### Data shown

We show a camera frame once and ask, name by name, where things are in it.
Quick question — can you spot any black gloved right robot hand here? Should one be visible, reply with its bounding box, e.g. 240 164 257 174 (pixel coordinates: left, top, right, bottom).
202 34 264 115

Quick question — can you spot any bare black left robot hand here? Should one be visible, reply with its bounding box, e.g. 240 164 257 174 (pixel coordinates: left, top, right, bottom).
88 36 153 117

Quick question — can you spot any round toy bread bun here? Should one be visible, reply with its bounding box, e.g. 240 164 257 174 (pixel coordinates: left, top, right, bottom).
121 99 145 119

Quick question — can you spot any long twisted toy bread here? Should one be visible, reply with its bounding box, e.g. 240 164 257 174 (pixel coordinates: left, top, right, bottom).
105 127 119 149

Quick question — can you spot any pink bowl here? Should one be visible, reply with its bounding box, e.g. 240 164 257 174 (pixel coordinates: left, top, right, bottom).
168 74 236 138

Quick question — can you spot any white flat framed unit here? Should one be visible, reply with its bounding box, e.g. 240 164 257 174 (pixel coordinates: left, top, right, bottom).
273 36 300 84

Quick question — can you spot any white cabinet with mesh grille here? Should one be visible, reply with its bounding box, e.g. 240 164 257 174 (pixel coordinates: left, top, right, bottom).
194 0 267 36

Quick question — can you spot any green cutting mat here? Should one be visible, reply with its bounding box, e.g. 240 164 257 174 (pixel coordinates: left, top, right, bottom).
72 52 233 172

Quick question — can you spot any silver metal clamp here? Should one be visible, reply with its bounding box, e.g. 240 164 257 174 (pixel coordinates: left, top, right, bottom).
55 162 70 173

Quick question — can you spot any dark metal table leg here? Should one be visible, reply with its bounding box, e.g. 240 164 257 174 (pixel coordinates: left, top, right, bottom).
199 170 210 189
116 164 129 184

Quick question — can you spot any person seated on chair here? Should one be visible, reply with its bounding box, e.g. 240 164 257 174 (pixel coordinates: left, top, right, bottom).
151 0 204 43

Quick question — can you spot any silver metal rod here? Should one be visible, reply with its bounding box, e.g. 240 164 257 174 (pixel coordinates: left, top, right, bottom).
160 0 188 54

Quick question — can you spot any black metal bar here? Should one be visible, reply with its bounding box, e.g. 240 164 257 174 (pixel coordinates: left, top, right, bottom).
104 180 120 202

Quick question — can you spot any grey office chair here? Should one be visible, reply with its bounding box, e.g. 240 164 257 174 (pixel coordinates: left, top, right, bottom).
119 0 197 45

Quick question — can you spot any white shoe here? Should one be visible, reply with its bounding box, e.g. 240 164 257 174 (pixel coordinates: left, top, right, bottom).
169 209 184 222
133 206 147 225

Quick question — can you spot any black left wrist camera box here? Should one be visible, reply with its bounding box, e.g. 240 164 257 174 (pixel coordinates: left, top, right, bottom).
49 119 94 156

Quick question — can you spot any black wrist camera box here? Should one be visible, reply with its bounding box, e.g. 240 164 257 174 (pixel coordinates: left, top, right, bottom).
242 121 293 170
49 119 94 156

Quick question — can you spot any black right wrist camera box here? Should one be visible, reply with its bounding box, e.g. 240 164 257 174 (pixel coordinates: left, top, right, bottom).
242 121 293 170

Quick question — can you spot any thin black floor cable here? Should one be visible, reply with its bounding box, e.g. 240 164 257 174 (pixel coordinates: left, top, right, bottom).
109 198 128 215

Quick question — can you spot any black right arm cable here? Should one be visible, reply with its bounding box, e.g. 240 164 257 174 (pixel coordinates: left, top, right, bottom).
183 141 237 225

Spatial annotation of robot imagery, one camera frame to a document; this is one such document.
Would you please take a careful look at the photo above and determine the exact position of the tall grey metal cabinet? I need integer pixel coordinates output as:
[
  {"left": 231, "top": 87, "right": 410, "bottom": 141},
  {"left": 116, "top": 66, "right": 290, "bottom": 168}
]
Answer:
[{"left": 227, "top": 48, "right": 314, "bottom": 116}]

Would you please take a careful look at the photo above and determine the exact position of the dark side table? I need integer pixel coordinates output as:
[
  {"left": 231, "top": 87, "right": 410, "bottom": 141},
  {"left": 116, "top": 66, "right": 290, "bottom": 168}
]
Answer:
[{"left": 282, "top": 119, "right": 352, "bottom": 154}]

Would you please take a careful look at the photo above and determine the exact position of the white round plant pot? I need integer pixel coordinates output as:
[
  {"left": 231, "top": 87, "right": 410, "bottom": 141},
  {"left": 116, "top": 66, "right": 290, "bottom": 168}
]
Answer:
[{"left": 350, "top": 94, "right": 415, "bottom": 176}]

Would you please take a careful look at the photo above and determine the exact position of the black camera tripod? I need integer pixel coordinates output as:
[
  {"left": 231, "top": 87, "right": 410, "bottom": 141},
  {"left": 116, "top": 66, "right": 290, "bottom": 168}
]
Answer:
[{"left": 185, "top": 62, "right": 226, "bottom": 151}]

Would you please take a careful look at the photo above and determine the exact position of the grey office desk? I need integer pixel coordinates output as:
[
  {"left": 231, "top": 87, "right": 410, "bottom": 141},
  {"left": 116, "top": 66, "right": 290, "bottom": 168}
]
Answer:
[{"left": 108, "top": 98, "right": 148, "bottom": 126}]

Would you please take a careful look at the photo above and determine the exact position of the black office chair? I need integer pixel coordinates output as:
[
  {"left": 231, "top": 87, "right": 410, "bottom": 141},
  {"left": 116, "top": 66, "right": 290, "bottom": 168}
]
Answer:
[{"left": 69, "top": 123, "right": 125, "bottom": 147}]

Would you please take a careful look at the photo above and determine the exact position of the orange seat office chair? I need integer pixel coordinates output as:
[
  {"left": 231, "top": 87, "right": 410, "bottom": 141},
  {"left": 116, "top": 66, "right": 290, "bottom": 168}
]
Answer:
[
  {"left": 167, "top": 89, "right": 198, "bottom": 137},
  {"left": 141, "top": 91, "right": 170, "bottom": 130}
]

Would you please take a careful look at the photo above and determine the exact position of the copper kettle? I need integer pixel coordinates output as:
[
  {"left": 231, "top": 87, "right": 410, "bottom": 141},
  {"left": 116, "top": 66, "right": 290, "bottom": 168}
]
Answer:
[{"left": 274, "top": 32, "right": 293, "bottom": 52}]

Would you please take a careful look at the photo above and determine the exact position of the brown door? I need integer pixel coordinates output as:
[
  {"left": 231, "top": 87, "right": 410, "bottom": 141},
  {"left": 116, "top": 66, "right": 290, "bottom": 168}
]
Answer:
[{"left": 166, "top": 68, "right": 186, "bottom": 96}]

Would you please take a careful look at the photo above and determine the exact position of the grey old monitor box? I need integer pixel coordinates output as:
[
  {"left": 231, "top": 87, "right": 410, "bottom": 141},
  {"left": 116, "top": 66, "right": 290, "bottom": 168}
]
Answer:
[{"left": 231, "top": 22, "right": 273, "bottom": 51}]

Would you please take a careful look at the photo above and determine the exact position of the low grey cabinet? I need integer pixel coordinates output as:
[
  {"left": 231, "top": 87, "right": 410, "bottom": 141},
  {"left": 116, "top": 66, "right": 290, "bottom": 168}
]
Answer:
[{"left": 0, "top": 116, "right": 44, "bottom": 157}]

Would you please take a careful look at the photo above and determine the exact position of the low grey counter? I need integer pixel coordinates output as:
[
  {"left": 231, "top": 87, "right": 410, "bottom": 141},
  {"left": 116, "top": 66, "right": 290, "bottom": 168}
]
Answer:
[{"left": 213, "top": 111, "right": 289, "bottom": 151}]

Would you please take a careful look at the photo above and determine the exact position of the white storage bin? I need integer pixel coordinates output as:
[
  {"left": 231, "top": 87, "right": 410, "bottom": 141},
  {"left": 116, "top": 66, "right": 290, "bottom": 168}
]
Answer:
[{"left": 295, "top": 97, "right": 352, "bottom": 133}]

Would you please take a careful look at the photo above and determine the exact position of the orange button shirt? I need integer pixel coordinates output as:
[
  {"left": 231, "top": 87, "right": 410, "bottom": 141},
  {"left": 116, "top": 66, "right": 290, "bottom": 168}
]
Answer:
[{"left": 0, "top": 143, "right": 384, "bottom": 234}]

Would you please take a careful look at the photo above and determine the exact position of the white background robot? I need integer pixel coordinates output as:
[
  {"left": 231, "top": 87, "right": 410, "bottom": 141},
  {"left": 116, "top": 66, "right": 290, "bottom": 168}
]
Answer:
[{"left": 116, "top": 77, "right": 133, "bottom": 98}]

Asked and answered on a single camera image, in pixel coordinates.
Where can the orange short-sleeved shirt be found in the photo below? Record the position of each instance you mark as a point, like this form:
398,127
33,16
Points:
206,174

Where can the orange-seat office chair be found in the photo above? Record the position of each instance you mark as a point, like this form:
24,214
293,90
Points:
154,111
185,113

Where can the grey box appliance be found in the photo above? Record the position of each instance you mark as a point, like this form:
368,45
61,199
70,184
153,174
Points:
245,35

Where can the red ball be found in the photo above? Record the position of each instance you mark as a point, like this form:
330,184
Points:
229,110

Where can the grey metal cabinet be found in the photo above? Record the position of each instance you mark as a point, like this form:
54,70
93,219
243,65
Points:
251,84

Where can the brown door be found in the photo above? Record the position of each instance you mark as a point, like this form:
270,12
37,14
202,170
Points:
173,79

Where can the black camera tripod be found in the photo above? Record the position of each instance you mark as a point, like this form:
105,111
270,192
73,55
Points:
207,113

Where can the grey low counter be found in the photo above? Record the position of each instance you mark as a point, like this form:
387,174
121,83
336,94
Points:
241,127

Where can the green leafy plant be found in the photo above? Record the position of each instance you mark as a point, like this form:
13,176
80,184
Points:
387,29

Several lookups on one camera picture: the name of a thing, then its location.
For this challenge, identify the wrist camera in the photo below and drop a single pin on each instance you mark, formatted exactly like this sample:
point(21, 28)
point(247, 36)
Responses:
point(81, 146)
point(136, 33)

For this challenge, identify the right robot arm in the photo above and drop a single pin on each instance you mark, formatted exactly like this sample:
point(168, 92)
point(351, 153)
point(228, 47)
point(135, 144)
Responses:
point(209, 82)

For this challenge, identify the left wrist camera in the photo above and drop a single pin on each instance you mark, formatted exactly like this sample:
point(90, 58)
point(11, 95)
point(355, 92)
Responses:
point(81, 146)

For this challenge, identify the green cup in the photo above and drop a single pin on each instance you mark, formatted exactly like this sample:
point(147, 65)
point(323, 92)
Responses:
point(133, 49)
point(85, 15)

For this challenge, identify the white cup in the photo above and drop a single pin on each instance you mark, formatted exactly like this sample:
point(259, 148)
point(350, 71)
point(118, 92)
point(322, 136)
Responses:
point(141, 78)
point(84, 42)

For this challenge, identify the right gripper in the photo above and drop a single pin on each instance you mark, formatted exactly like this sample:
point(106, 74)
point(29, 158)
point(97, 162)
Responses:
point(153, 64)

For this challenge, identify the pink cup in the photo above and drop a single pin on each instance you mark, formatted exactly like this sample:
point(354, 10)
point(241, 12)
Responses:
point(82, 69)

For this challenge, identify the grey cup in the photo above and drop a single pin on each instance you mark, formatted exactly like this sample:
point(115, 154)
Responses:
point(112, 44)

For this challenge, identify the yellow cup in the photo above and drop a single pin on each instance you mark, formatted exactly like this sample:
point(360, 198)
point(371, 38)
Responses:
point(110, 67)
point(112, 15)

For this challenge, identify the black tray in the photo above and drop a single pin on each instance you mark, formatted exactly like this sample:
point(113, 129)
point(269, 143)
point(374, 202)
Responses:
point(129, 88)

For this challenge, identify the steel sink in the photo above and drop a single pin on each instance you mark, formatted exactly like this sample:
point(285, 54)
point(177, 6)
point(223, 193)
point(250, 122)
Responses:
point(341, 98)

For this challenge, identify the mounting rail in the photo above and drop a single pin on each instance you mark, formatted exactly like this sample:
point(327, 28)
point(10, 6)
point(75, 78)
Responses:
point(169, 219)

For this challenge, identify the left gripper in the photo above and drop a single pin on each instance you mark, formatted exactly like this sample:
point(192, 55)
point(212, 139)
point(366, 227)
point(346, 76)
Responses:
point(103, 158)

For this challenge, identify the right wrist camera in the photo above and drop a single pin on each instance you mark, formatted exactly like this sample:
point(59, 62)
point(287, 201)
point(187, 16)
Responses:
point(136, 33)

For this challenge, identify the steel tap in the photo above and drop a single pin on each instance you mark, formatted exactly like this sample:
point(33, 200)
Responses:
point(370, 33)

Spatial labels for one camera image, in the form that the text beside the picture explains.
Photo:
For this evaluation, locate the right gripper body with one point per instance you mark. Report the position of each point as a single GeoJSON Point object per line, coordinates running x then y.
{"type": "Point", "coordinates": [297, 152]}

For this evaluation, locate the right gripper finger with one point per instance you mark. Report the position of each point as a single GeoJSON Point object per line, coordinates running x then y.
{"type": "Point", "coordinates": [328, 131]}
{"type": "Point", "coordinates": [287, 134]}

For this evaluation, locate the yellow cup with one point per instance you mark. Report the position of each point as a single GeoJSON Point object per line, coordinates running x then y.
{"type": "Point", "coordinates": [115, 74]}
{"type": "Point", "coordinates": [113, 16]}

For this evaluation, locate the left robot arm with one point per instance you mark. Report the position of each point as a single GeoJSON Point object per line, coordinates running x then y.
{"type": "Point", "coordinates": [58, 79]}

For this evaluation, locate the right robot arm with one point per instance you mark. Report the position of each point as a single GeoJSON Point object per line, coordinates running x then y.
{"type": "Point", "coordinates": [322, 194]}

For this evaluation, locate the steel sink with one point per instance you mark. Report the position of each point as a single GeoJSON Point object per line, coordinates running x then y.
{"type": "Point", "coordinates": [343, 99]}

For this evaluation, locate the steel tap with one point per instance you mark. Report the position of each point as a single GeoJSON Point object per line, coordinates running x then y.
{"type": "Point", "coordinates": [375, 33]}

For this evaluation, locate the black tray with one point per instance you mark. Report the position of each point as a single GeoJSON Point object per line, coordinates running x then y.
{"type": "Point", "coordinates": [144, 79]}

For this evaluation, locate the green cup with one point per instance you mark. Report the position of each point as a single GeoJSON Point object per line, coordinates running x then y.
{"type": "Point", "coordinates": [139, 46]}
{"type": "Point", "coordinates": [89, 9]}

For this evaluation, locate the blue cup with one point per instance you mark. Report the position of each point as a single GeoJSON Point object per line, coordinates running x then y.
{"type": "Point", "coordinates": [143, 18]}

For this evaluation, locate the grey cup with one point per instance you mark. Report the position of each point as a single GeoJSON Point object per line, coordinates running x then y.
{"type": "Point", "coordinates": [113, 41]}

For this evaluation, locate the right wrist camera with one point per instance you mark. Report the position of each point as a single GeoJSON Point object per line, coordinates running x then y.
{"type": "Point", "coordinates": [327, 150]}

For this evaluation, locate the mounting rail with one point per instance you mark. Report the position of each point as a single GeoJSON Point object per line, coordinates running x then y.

### What needs to be done
Beginning with the line in which "For this evaluation, locate the right wrist" appears, print each remaining line of the listing exactly, the last line included.

### Answer section
For this evaluation, locate the right wrist camera with one point per instance you mark. Report the position of each point as a single GeoJSON Point object per line, coordinates running x then y.
{"type": "Point", "coordinates": [327, 150]}

For this evaluation, locate the mounting rail with one point per instance you mark. Report the position of each point as a single GeoJSON Point object per line, coordinates running x then y.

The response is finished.